Kaleem Barreto
- Born: Kaleem Barreto 19 December 1998 (age 27) Portugal
- Height: 5 ft 8 in (1.73 m)
- Weight: 81 kg (12 st 11 lb)
- School: Glenalmond College

Rugby union career
- Position: Scrum-half, Wing

Amateur team(s)
- Years: Team / Apps / (Points)
- Perthshire
- -2017: Dundee HSFP
- 2017-18: Marr
- 2018-19: Glasgow Hawks / 15 / (5)
- 2019-20: →Stade Niçois

Senior career
- Years: Team / Apps / (Points)
- 2017-18: Glasgow Warriors / 7

Provincial / State sides
- Years: Team / Apps / (Points)
- 2019-: Boroughmuir Bears / 53 / (79)

International career
- Years: Team / Apps / (Points)
- Scotland U16
- Portugal U19
- 2018: Scotland U20 / 1 / (0)

National sevens team
- Years: Team /  / Comps
- 2019–: Scotland 7s /  / 9 (100)
- Medal record
Men's rugby sevens
Representing Great Britain
European Games
| Silver medal – second place | 2023 Kraków–Małopolska | Team competition |

= Kaleem Barreto =

Portuguese/Scottish rugby union player

Kaleem Barreto (born 19 December 1998) is a Scotland 7s professional international rugby union player. He was previously a Stage 3 Scottish Rugby Academy player assigned to Glasgow Warriors; and has also played for Stade Niçois. His usual position is at the Scrum-half position, though he can also play on the Wing.

==Rugby Union career==

===Amateur career===

Born in Portugal, to a Mozambique father and Scottish mother, Barreto moved to Scotland with his family, at the age of 3.
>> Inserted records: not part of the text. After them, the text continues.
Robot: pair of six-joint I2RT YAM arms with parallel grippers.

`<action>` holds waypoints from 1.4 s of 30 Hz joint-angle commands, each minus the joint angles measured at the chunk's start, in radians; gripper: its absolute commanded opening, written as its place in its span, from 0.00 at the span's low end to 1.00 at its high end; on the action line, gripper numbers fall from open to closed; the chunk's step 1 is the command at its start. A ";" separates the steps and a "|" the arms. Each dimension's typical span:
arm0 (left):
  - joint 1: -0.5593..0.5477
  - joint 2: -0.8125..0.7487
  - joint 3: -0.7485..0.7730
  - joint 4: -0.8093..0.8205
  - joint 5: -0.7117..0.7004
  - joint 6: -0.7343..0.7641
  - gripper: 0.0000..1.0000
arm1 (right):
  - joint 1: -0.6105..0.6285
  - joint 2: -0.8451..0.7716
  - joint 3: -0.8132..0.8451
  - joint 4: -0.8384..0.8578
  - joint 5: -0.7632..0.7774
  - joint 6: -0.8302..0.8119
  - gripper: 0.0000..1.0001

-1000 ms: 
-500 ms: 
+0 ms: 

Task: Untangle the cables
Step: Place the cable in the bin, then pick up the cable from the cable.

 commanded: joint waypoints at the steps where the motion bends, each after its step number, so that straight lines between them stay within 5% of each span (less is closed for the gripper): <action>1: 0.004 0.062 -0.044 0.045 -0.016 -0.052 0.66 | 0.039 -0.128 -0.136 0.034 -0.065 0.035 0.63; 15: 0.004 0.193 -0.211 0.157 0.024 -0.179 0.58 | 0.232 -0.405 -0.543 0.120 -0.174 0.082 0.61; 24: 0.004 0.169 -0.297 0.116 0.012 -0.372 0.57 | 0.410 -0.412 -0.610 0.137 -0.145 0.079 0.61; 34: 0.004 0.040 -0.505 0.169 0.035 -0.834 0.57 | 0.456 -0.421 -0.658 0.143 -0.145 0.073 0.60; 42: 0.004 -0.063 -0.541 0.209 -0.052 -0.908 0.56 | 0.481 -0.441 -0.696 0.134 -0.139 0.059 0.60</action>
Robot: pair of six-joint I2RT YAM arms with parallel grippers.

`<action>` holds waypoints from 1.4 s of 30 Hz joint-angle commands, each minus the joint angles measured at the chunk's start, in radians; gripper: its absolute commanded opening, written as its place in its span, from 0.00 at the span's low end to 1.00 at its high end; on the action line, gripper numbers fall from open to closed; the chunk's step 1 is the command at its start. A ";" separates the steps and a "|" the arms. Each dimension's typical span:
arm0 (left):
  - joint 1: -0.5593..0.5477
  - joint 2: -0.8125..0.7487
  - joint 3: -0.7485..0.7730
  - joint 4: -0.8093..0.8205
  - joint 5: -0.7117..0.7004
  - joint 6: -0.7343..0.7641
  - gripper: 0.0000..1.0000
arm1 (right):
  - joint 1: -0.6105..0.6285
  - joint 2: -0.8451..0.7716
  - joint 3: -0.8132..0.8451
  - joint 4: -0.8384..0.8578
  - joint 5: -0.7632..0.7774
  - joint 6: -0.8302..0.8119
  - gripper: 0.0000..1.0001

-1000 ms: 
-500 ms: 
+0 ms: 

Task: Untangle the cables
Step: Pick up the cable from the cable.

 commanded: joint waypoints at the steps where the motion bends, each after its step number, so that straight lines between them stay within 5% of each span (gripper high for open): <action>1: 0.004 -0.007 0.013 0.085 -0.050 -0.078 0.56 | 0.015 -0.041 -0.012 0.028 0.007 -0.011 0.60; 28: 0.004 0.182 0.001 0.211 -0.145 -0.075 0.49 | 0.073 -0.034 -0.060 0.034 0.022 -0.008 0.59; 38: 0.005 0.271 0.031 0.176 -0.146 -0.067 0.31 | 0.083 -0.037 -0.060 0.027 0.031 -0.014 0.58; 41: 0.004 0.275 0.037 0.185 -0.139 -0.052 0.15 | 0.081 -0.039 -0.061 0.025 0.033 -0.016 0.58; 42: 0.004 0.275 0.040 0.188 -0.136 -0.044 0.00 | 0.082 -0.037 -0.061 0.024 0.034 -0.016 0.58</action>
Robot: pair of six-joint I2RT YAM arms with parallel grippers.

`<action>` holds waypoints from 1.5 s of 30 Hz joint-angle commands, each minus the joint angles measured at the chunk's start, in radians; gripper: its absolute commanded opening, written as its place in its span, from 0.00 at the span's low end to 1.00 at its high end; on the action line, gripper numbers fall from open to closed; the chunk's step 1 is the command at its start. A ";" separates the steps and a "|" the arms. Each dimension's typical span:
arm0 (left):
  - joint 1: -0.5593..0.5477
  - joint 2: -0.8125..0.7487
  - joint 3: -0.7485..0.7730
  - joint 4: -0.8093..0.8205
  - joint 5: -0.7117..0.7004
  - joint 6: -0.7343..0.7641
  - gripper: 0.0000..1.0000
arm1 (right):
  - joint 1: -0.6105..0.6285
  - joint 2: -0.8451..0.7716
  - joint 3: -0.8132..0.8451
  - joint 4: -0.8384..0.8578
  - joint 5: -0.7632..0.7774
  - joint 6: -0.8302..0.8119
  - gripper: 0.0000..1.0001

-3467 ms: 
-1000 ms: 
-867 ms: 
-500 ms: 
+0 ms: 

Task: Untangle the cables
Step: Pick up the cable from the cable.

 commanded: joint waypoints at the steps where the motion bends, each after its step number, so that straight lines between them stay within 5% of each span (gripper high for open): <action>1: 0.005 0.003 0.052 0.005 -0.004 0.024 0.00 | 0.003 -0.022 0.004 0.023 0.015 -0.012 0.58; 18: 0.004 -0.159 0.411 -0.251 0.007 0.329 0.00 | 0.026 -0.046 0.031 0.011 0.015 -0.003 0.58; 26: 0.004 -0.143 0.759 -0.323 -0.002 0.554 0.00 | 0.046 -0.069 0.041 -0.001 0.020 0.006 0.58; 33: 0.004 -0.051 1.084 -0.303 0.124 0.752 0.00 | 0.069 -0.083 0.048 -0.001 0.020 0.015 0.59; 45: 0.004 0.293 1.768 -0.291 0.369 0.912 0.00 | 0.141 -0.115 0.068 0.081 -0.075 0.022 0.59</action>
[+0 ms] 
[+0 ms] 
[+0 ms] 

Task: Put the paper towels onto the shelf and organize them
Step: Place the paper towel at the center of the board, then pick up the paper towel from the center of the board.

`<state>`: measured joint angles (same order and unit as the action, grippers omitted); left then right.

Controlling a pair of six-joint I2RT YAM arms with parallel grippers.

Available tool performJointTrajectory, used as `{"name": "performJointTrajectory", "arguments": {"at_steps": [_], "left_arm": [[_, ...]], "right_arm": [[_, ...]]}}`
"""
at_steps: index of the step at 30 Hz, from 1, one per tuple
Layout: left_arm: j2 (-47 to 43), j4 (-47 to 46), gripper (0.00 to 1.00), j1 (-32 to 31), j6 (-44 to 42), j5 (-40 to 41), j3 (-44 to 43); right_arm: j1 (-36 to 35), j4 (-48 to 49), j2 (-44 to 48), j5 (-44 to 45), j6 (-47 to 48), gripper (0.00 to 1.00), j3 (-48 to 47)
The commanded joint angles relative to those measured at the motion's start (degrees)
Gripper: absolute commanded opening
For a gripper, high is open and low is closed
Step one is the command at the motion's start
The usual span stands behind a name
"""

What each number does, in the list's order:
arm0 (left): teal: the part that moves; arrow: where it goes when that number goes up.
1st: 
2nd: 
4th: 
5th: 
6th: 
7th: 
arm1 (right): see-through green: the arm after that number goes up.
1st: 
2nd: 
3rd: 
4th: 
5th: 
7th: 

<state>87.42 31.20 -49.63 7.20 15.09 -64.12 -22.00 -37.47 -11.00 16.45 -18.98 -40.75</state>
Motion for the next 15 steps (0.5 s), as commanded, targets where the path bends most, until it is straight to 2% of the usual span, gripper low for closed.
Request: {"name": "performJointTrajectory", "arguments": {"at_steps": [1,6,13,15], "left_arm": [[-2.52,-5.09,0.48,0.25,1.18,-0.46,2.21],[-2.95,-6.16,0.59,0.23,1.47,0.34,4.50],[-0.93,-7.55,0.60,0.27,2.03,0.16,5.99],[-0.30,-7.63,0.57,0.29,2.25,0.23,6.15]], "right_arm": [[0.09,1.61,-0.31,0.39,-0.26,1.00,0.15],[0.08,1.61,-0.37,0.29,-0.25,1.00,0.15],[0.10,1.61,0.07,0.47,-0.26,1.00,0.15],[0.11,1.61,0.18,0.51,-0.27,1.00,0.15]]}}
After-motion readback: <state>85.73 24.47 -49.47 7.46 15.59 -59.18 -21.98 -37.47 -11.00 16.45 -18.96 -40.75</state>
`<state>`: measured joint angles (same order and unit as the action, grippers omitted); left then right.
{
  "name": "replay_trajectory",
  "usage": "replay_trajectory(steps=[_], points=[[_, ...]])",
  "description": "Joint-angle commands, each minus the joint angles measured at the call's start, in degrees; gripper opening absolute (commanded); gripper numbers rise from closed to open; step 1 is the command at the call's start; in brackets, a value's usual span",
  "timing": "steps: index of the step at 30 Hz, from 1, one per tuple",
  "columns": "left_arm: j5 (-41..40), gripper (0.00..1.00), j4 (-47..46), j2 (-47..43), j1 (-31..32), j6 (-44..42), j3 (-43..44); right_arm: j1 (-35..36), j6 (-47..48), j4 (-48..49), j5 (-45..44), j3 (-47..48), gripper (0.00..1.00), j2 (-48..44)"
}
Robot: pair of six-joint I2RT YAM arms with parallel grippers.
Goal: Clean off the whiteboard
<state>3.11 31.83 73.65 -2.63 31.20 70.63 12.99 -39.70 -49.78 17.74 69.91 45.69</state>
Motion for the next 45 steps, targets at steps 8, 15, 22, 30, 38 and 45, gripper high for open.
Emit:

Barreto played rugby for Glenalmond College. He then moved to play for Perthshire.

He was enrolled in the Scottish Rugby Academy in season 2015-16 in the Caledonia regional academy as a Stage 2 player. He has played for the Caledonia U16 team.

The following season, 2016-17, he remained a Stage 2 player but graduated to Stage 3 for the 2017–18 season.

Barreto played for Dundee HSFP.

On 7 July 2017 it was announced that Barreto had signed for Marr, for their first season in the BT Premiership. Barreto played for Marr when not in use by Glasgow Warriors.

He was signed by Glasgow Hawks for the season 2018–19.

He signed for Stade Niçois on loan on 10 August 2019. Stade Niçois confirmed he left the French side on 13 June 2020 to rejoin the Scotland 7s squad.

===Professional career===

Barreto is enrolled in the BT Sport Scottish Rugby Academy as a Stage 3 player. Stage 3 players are aligned to a professional club and given regional support. Assigned to Glasgow Warriors, Baretto is determined to win a professional contract with the club: "It doesn’t matter where or how I play my rugby this season. All I know is that I want to end the season with my first professional contract with Glasgow."

He made his competitive debut for the Warriors away against the Ospreys in the Pro14 on 26 November 2017. He came on as a replacement and helped set up a try for Brandon Thomson in a 7 try demolition of the Welsh side.

===International career===

Barreto has played for Scotland U16 and Scotland U19.

He played his first Scotland U20 match against Wales U20 in 2018.

He previously trained with the Scotland 7s side. Barreto said: "Sevens is great to develop your skills and a few players have showed that you can have a very good season on the circuit and then get a contract. That’s what George Horne and Jamie Farndale did so that could be a way into professional rugby."

"If it doesn’t come off, I’ll go back to Glasgow and probably play for Marr in the Premiership. Both Marr and the Sevens circuit will be good for me regardless, so I’ll just give my whole to whoever picks me and hope that’s enough to secure that contract I’ve been dreaming about."

He was capped by the Scotland 7s team in May 2019 - and scored a try for Scotland against Japan 7s in the Paris Sevens. He competed at the 2022 Rugby World Cup Sevens in Cape Town.

==Cricket career==

Barreto has represented Scotland U15s at cricket and played for Dundee HSFP cricket club.